Hi guys. I've had my Mbuna tank running for about 2 years now. Its a 75 gallon with 16 fish total, mixed Mbunas. The tank has been stable for most of the last two years with no injuries or illnesses. I love the Mbunas and don't want to get rid of them all, but I have had my eye on Frontosas for a while now. Can they be mixed with Mbunas and is a 75 gallon tank big enough for them? I won't consider it if a lot of people think a 75 gal is too small. But if I were to upgrade to a 125 gal (which I may do this winter) how would you suggest I proceed if its possible? What Mbunas should I get rid of and what should I keep to make room? Here is my current stock:

1m, 1f yellow lab
1f white lab
1m, 3f Rusty
1m, 2f Afra
4f Socolofi
2f Red Zebra


----------



## james1983 (Dec 23, 2007)

The 75 would be too small. Even in a larger tank I believe the frontosa would be out competed for food and harassed to death by the much quick mbuna.


----------



## noddy (Nov 20, 2006)

Far to small a tank and shouldn't be mixed with mbuna.


----------



## gillmanjr (Jan 27, 2017)

Is a 125 sufficient for Frontosa? There are no Mbuna species that are docile enough to be kept with them?


----------



## ken31cay (Oct 9, 2018)

My tank is very different from what you're considering but here's my feedback for what it's worth; in my 450gal (8' x 3') I have 38 male peacocks & haps (all 3.5"-4.5") and 4 Frontosa 4"-5". The Frontosa swim around with the others 90% of the time and are right there competing for food during feeding times. There's noticeable aggression between some of the peacocks but it's nothing compared to the same setup (minus the Frontosa) in my 180gal where several deaths due to aggression have occurred. I believe the larger space in the 450gal makes a big difference.

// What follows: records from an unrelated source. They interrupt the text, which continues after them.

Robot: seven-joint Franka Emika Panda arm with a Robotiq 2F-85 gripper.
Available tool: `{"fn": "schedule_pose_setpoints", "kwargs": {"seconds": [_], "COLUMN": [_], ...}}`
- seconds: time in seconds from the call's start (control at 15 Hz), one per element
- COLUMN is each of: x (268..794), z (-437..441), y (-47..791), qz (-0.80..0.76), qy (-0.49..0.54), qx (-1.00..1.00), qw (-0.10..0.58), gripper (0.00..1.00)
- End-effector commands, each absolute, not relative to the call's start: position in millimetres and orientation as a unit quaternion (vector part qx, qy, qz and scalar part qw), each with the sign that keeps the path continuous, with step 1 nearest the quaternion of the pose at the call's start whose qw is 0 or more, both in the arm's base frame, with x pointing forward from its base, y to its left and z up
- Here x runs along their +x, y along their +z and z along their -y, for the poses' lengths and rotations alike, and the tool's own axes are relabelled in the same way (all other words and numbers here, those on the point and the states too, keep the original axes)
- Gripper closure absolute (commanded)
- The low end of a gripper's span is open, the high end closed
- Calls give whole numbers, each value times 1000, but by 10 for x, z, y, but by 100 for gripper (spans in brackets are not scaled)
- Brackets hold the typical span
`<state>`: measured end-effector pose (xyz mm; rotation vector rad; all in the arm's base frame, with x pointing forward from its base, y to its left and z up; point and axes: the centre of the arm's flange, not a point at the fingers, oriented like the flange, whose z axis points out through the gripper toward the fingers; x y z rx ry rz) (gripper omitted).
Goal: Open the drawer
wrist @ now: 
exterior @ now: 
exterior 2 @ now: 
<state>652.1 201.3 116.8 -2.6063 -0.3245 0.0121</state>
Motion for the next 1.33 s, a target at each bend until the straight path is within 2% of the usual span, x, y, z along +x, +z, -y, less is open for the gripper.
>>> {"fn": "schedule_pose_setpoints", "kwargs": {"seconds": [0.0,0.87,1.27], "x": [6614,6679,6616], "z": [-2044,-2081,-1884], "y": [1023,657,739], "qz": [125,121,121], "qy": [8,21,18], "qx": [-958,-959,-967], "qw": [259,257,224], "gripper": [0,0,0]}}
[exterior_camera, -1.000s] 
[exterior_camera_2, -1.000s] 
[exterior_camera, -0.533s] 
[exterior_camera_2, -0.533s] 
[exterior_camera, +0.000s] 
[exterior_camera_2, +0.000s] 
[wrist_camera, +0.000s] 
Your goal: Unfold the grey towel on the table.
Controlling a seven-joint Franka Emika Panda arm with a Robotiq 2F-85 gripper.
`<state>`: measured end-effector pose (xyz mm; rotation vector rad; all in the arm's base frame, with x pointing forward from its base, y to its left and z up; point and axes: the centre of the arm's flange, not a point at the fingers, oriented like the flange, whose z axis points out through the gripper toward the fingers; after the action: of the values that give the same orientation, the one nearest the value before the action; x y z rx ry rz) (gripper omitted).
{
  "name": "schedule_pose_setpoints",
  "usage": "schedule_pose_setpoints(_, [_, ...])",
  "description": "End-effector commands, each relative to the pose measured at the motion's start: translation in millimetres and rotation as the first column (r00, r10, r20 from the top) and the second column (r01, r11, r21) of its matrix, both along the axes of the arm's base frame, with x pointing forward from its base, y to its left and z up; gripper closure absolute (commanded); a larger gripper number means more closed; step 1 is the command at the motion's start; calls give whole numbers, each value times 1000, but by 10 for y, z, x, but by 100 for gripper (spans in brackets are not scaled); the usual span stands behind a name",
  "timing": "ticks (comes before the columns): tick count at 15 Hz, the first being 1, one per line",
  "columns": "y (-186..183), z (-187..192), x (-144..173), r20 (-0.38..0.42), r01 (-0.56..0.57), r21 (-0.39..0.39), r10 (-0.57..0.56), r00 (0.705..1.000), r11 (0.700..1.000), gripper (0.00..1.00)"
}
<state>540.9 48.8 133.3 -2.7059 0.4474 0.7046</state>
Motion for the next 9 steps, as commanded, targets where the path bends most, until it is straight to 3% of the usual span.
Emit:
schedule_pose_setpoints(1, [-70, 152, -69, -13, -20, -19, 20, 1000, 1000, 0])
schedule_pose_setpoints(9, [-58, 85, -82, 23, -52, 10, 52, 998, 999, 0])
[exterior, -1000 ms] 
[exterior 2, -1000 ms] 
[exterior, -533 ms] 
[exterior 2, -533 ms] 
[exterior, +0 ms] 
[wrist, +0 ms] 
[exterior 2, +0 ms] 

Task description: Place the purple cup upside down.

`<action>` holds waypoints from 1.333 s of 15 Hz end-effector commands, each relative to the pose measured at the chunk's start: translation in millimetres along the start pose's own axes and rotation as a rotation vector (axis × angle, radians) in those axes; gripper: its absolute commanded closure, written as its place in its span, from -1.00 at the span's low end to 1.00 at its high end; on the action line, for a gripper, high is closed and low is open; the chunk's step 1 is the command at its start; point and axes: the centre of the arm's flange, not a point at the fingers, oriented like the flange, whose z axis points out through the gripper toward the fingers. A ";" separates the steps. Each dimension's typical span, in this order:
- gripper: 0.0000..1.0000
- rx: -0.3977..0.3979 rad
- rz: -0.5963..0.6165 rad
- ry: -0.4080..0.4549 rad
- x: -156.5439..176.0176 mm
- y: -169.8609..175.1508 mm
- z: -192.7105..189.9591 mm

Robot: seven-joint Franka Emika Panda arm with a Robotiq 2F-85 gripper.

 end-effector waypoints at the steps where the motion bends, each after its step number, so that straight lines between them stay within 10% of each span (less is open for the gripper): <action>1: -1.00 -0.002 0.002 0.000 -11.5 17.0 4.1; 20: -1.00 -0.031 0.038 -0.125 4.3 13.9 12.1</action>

My cichlid supplier said that as long as the Frontosa don't hide most of the time and are out & about, then they should be fine. If they're hiding alot then it means they're not comfortable enough in that setup and will probably not do well there. He also said juvenile Frontosa are more active and do better with peacocks/haps/mbuna.

With my limited experience with mbuna I kind of cringe to think of keeping Frontosa with them, even in a very large tank.

Hope this helps.


----------



## gillmanjr (Jan 27, 2017)

Most of the Frontosa tanks I've seen online and on youtube are massive, hundreds of gallons. Even the few 125 gal tanks I've seen with Fronts appear somewhat small for them. Maybe I should just forget about this because I really don't have the space for a 200+ gallon right now...


----------



## noki (Jun 13, 2003)

You could have a single Frontosa in a 125 but... this is a question of just surviving versus thriving. Will the Frontosa survive? Probably. Will the Frontosa do well and grow big happily. Unlikely. Not totally a question of size of tank, just that the Frontosa will probably feel uncomfortable and stressed alone with Mbuna in a 4 or even 6 foot long tank.

Can you do it just to have a Frontosa? Yes. The Frontosa is not grow over a foot long in a 75 gallon with Mbuna anytime soon if ever. Is this a good idea? Not really.

In the end is your decision, your standards, and your money, if you know what I mean, it depends on how you weigh things. If you are serious about wanting Frontosa you may want to wait until you can get a group of Fronts in a bigger tank.


----------